When asked if he sees a path for these icons to eventually be incorporated into ISO standards, Wolf said it’s conceivable the all-Canadian project might spread to the United States and ultimately to the world regulating body.
“We’ve made presentations to the American Society of Ag and Bioresearch Engineers and Crop Life Canada. Ultimately it would require a new approach to treating labels. Right now, labels are essentially Word documents. There are slight formatting and terminology differences from company to company and label to label,” he said.
“I read a lot of labels in a year. I enjoy reading labels, to be quite honest. They are interesting. The grey area is that we all know some of the information is not up to date. Much of the problem is precedence. The application language on the label has already gone through a regulatory approval before, so why rock the boat.”
Wolf said he and Deveau are not the only people looking at how labels can be improved. PMRA and Crop Life Canada support the project to standardize and simplify some aspects of the label.
He said much of the basic information is contained in sprayers101.com/label_1/ and sprayers101.com/label_2/.
Wolf and Deveau have established the following nine criteria for what they consider to be a good label:
- Place the information that applicators need at the top.
- Update regularly to reflect modern practice and advice.
- Help new applicator figure out how to apply product with any equipment.
- Identify spray quality that offers good coverage and low drift.
- Reference research that supports variations in the application guidelines.
- Available electronically and readable on a mobile device, but not on a PDF.
- Protect environment and bystanders, foster better pesticide performance.

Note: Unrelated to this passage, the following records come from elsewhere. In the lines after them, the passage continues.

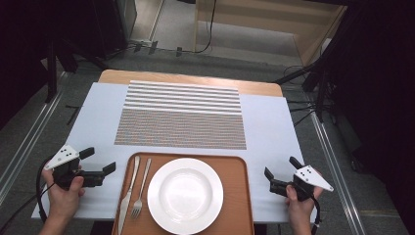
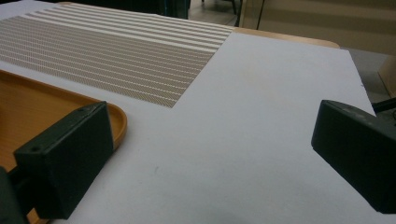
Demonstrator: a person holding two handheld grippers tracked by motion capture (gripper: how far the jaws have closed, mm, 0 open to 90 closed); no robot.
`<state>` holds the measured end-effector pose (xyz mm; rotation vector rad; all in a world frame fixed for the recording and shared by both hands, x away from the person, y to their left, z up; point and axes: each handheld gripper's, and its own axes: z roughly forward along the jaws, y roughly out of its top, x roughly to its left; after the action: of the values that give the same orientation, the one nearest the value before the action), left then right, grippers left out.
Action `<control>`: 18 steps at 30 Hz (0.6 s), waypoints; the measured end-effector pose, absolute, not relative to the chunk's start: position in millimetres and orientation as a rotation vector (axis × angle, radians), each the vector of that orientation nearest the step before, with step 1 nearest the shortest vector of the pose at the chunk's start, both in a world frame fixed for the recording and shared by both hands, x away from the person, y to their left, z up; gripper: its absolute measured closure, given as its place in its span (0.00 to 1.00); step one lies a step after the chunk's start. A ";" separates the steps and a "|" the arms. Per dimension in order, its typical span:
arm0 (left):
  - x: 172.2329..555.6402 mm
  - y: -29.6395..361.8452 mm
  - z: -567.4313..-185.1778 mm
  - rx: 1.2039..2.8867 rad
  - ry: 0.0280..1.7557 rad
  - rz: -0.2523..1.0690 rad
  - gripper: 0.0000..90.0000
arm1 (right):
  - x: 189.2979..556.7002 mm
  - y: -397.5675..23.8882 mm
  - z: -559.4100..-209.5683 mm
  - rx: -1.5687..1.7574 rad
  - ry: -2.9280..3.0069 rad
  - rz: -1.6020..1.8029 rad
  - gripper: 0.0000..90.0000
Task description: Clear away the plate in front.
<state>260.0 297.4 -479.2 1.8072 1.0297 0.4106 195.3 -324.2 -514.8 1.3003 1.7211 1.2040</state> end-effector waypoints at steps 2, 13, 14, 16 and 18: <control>259.1 300.6 -479.7 1.805 1.037 0.418 0.00 | 195.4 -324.0 -514.9 1.304 1.722 1.203 0.00; 254.2 315.3 -481.2 1.791 1.069 0.444 0.00 | 195.7 -324.5 -515.0 1.299 1.723 1.206 0.00; 254.2 315.3 -481.2 1.791 1.069 0.444 0.00 | 195.7 -324.5 -515.0 1.299 1.723 1.206 0.00; 252.7 317.6 -481.2 1.789 1.071 0.451 0.00 | 195.8 -324.8 -515.2 1.298 1.722 1.208 0.00; 251.2 320.7 -481.1 1.797 1.072 0.463 0.00 | 195.8 -324.8 -515.2 1.298 1.722 1.208 0.00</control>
<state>251.2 320.7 -481.1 1.7974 1.0718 0.4626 195.8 -324.8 -515.2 1.2978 1.7220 1.2079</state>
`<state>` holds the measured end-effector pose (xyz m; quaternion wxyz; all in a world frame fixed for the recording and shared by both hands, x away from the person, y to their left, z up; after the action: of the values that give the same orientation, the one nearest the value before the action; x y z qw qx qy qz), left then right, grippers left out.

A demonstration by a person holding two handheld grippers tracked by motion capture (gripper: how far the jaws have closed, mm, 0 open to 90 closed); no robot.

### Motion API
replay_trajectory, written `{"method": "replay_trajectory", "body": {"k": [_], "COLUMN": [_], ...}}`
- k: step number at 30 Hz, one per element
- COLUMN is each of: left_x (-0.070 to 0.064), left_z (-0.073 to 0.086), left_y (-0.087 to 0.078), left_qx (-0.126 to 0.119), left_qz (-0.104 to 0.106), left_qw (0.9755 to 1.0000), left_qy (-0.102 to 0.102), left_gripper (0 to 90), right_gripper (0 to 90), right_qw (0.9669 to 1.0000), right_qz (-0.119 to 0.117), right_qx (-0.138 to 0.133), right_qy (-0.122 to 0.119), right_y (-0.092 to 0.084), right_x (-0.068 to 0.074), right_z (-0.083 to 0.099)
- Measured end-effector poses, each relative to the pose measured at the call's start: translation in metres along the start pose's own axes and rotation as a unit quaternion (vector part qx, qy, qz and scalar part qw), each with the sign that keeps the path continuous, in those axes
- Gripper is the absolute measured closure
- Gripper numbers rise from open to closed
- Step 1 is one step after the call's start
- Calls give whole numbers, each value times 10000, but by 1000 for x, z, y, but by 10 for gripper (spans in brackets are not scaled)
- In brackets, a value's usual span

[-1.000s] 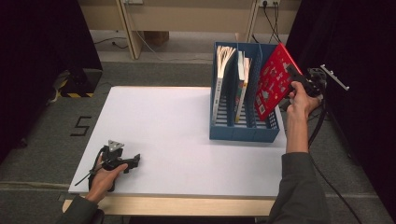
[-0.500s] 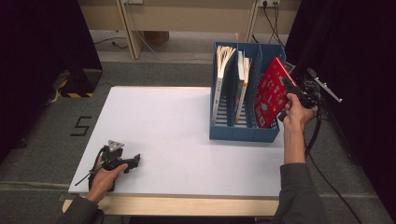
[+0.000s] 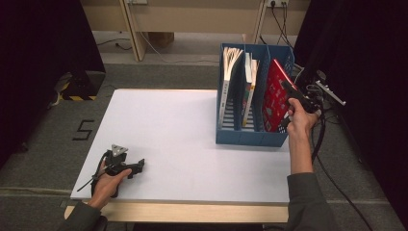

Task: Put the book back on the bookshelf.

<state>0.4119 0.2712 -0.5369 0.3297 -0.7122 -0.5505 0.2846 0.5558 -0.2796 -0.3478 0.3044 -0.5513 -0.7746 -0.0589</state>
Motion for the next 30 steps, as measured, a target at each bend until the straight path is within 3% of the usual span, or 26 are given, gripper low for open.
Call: {"method": "replay_trajectory", "body": {"k": [9, 12, 15, 22, 30], "left_x": [0, 0, 0, 0, 0], "left_z": [0, 0, 0, 0, 0], "left_y": [0, 0, 0, 0, 0], "left_qx": [1, -2, 1, 26, 28], "left_qz": [8, 11, 19, 9, 9], "left_qw": [10000, 10000, 10000, 10000, 10000], "left_qy": [2, 0, 8, 31, 33], "left_gripper": [120, 120, 118, 116, 116], "right_gripper": [623, 587, 581, 594, 595], "right_qw": [9997, 9997, 9992, 9986, 9978], "right_qz": [-67, -142, -73, -127, -151], "right_qx": [126, 168, 325, 462, 492], "right_qy": [-173, -51, -212, -230, -412], "right_y": [2, 0, -7, -24, -14], "right_x": [13, 12, 9, -4, 2], "right_z": [9, 12, 20, 45, 52]}}
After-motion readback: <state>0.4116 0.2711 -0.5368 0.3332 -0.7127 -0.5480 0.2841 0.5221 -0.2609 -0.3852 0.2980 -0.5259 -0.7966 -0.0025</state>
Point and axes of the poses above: each handheld gripper's, and its own axes: y roughly forward along the jaws, z roughly out of its underside, x roughly to its left, the point moved 5 cm from there along y, roughly forward along the jaws, and after that the axes turned 10 degrees about x, right-handed, at the moved point
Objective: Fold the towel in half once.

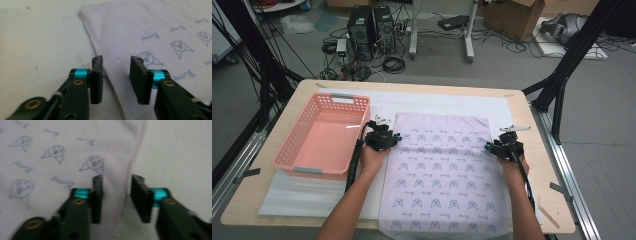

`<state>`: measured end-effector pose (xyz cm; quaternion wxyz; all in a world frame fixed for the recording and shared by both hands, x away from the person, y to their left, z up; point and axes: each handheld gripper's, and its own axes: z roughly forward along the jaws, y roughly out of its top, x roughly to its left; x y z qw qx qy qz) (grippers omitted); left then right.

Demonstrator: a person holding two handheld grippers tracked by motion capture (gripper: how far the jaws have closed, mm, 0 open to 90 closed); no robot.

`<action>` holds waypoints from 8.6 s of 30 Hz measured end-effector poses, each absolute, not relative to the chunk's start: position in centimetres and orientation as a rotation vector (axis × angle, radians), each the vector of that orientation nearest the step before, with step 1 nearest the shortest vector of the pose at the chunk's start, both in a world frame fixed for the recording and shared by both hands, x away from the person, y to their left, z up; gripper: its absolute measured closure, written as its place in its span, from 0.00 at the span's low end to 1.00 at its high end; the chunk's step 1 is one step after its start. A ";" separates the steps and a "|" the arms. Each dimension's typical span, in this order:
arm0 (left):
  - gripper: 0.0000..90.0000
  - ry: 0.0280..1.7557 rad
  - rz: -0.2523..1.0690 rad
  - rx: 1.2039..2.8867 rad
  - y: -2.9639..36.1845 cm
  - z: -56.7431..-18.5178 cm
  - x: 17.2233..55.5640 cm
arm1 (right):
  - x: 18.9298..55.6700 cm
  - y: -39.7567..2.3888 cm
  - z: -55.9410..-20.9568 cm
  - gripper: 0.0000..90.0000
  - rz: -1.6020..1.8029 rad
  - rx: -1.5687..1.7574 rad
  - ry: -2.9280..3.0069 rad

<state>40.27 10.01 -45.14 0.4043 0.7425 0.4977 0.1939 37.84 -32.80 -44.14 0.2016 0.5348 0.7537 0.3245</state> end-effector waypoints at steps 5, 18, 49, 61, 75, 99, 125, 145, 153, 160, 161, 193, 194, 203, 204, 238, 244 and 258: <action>0.93 1.207 0.479 1.905 9.7 -45.1 40.1 | 37.8 -32.6 -44.2 0.94 0.938 1.498 2.123; 0.98 1.231 0.489 1.731 10.7 -43.3 40.0 | 37.5 -34.1 -42.9 0.96 1.021 1.488 2.016; 0.97 1.066 0.368 1.762 12.5 -41.1 30.3 | 28.1 -35.8 -40.9 0.96 1.238 1.362 2.069; 0.81 1.058 0.296 1.858 12.0 -43.1 28.1 | 25.1 -35.8 -42.5 0.94 1.167 1.380 2.160; 0.48 1.160 0.287 1.799 11.1 -44.7 32.8 | 28.7 -34.9 -42.4 0.48 1.076 1.512 2.060; 0.94 1.050 0.339 1.807 10.9 -42.8 30.7 | 28.9 -33.9 -42.6 0.94 1.032 1.358 2.079; 0.92 0.956 0.250 1.768 13.5 -43.6 22.0 | 19.2 -34.5 -41.6 0.94 1.190 1.275 2.120; 0.57 0.982 0.262 1.736 14.6 -43.4 22.0 | 18.5 -35.3 -40.8 0.63 1.248 1.323 2.063; 0.56 0.996 0.224 1.826 12.4 -44.7 23.8 | 21.5 -33.0 -41.8 0.82 1.110 1.285 2.139; 0.93 0.947 0.262 1.846 11.7 -44.3 23.1 | 20.4 -33.8 -41.4 0.95 1.137 1.251 2.136; 0.93 0.937 0.258 1.837 12.0 -44.0 22.9 | 20.1 -34.0 -41.3 0.95 1.142 1.261 2.132; 0.52 0.951 0.240 1.776 14.6 -43.0 23.1 | 20.1 -32.2 -42.9 0.85 1.132 1.078 2.432; 0.52 0.953 0.243 1.775 14.6 -43.0 23.2 | 20.8 -31.6 -43.3 0.84 1.115 1.071 2.448; 0.50 0.981 0.267 1.791 13.9 -43.5 24.4 | 26.2 -31.1 -44.0 0.75 0.826 1.208 2.152; 0.49 0.980 0.269 1.799 13.7 -43.6 24.6 | 26.4 -31.6 -44.0 0.75 0.857 1.256 2.113; 0.92 1.138 0.265 1.903 11.3 -45.1 28.5 | 25.9 -33.9 -44.2 0.91 1.045 1.375 2.278; 0.94 1.143 0.285 1.839 11.3 -43.9 29.8 | 26.4 -34.3 -43.8 0.93 1.098 1.360 2.218; 0.95 1.193 0.260 1.776 10.7 -42.4 33.4 | 28.6 -34.3 -42.9 0.93 1.114 1.330 2.105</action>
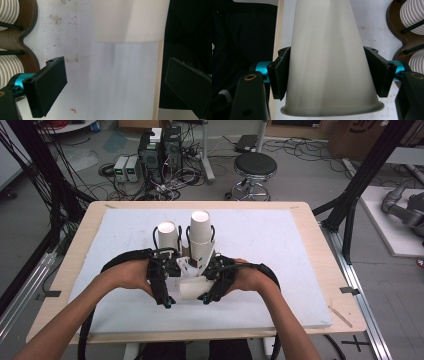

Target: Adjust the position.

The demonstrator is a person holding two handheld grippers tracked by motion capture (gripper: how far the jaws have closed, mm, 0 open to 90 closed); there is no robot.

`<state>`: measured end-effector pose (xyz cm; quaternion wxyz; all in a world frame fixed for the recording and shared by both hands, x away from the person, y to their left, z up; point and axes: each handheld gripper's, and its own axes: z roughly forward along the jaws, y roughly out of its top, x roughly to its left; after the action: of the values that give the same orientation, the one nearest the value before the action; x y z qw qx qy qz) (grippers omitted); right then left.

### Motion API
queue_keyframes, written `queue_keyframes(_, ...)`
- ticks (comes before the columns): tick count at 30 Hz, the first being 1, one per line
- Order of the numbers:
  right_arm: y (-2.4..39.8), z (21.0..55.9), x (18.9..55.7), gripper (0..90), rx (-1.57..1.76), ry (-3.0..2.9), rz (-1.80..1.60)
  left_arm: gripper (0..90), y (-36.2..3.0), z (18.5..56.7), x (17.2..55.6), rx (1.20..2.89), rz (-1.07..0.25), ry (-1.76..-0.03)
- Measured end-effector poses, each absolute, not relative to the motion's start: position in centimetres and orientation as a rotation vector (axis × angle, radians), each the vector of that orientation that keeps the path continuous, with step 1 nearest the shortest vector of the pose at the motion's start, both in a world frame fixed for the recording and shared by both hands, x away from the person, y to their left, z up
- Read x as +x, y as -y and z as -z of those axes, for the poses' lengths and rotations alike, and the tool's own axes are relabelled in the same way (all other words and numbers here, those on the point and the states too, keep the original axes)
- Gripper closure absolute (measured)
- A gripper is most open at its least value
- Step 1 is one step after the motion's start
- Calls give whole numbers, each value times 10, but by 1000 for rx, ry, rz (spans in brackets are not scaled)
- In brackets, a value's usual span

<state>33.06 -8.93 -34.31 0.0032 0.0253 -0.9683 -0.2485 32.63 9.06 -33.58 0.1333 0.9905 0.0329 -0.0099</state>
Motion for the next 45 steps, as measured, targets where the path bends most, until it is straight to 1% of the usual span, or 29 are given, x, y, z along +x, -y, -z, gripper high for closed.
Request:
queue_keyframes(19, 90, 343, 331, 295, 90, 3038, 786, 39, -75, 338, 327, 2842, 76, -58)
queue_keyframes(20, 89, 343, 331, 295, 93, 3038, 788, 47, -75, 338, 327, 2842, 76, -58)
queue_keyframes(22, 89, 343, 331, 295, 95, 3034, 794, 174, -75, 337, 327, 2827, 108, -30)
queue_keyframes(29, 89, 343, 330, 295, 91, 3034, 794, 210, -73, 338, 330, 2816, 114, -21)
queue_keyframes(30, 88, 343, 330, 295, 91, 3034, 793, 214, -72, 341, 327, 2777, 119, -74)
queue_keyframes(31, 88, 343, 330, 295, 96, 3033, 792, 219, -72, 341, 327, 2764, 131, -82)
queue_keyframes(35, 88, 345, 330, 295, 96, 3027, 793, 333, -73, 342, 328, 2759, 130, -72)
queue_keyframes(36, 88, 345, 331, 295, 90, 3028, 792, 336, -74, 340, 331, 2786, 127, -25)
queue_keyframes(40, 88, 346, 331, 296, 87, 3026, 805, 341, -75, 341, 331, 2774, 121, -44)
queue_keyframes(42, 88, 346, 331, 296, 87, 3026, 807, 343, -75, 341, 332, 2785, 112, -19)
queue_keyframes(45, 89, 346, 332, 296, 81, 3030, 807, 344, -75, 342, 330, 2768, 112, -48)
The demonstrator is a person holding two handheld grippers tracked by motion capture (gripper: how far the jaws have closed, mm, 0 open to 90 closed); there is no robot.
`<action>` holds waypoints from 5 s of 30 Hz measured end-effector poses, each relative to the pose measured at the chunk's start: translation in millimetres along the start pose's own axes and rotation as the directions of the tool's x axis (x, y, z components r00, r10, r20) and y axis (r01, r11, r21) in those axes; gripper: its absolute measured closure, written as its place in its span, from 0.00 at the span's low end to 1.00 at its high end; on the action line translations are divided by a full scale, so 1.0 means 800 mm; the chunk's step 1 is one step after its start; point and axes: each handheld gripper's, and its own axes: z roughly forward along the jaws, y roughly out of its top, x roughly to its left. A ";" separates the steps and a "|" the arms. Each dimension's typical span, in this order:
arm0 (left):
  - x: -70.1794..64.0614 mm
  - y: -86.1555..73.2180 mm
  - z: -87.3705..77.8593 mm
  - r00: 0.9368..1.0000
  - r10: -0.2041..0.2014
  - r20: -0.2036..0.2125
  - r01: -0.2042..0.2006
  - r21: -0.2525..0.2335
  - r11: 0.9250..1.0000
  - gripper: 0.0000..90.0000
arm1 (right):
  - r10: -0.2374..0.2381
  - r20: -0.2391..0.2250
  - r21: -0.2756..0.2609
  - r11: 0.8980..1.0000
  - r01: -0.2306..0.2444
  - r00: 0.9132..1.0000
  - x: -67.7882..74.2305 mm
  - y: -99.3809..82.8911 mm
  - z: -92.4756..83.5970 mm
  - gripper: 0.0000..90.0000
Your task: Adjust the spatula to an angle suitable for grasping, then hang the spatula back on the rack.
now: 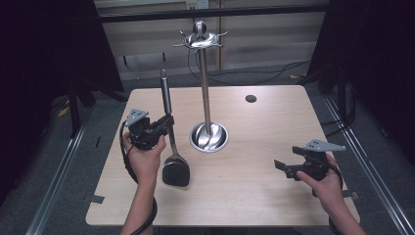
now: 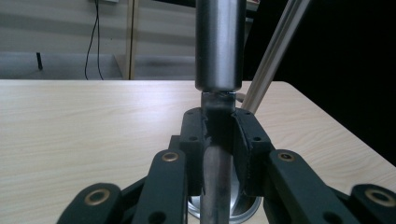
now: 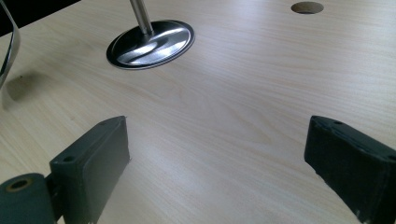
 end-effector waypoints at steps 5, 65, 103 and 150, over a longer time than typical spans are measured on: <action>-0.002 0.002 -0.002 1.000 0.001 0.019 0.000 -0.015 1.000 0.84 | -0.001 0.002 -0.003 1.000 0.001 1.000 0.001 0.000 -0.001 0.07; -0.076 0.037 -0.025 0.977 0.154 0.145 -0.133 -0.142 0.981 0.84 | -0.010 -0.007 0.002 1.000 0.010 1.000 0.003 0.000 0.002 0.07; -0.093 0.047 -0.001 0.971 0.176 0.164 -0.154 -0.140 0.978 0.84 | -0.009 -0.011 0.005 1.000 0.009 1.000 0.004 0.000 0.002 0.07; -0.091 0.040 0.028 0.972 0.184 0.147 -0.159 -0.169 0.973 0.84 | -0.010 -0.014 0.019 1.000 0.011 1.000 0.002 -0.003 0.003 0.07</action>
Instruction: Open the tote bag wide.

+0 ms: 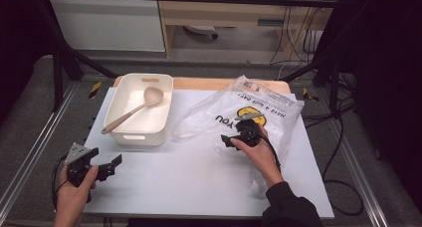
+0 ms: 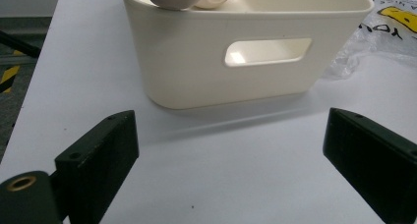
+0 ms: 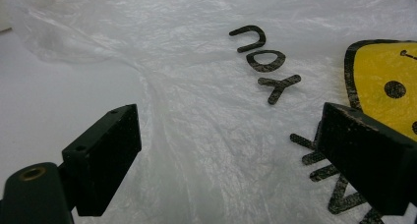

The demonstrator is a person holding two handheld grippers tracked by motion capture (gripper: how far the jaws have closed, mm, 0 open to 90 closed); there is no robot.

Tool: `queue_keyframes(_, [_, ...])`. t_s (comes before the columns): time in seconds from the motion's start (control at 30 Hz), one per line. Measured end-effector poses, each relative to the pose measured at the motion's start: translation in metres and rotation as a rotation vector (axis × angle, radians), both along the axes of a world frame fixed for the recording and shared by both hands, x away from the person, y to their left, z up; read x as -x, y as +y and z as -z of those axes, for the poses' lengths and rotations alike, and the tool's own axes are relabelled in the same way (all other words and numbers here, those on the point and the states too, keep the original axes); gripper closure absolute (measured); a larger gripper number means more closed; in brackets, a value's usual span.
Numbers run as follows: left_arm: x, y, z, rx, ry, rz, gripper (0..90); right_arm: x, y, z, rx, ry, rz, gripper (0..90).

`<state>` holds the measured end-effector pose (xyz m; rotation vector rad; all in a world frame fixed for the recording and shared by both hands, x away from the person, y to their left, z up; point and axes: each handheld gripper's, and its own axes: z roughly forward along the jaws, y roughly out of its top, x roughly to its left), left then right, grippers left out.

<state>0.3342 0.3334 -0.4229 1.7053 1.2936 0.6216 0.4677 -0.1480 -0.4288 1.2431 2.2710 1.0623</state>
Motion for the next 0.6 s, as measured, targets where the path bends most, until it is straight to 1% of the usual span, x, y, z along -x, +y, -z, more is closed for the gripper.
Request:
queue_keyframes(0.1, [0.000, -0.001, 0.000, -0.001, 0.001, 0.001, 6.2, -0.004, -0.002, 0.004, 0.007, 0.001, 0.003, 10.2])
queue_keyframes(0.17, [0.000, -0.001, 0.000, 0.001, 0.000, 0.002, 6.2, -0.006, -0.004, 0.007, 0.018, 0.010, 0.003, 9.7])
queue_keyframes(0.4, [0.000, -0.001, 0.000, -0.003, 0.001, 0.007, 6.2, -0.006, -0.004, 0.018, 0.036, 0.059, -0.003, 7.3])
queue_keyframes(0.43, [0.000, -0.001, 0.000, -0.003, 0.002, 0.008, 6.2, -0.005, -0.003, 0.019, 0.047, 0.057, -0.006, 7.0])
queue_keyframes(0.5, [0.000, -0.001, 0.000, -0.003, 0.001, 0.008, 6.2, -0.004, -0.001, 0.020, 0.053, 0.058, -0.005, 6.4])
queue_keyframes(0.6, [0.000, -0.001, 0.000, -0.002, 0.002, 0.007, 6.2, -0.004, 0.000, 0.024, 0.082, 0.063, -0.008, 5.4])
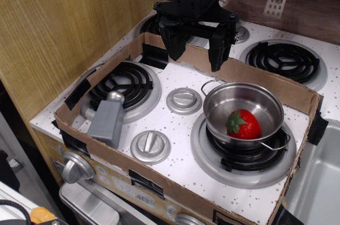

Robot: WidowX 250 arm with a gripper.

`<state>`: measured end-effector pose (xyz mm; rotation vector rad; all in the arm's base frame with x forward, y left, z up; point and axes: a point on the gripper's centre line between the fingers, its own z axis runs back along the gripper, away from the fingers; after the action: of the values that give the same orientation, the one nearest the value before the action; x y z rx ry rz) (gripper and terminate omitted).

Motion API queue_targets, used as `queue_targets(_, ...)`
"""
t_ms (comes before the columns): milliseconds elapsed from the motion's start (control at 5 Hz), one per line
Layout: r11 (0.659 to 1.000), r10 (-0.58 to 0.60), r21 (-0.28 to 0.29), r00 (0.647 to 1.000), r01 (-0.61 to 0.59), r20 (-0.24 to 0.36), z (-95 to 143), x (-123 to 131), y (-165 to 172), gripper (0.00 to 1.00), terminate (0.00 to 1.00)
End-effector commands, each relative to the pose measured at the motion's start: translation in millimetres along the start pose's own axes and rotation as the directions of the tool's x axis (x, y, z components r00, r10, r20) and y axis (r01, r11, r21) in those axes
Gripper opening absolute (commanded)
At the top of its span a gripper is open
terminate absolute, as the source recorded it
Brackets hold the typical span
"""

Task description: Right pepper shaker

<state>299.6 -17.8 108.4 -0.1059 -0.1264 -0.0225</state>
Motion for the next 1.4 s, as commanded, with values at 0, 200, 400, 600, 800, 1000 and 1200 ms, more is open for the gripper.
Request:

- Label is easy to generate.
- Label would be read by applicators.
According to Sprayers101.com, necessary information is often difficult to locate, obsolete, contradictory, subjective or even missing from the label. A consistent, concise and clear format that summarizes critical content is needed to truly encourage an applicator to read and follow the label.
Wolf and Deveau worked with growers, universities, industry and government extension to develop the prototype label summary sheet. Wolf emphasized that it does not replace or interpret the current label. It is a summary intended to accompany the label.
He said some chemical companies already recognize this need and have developed short documents to summarize key aspects of the label. However, these are inconsistent and brand-specific marketing documents that do not always contain the required information.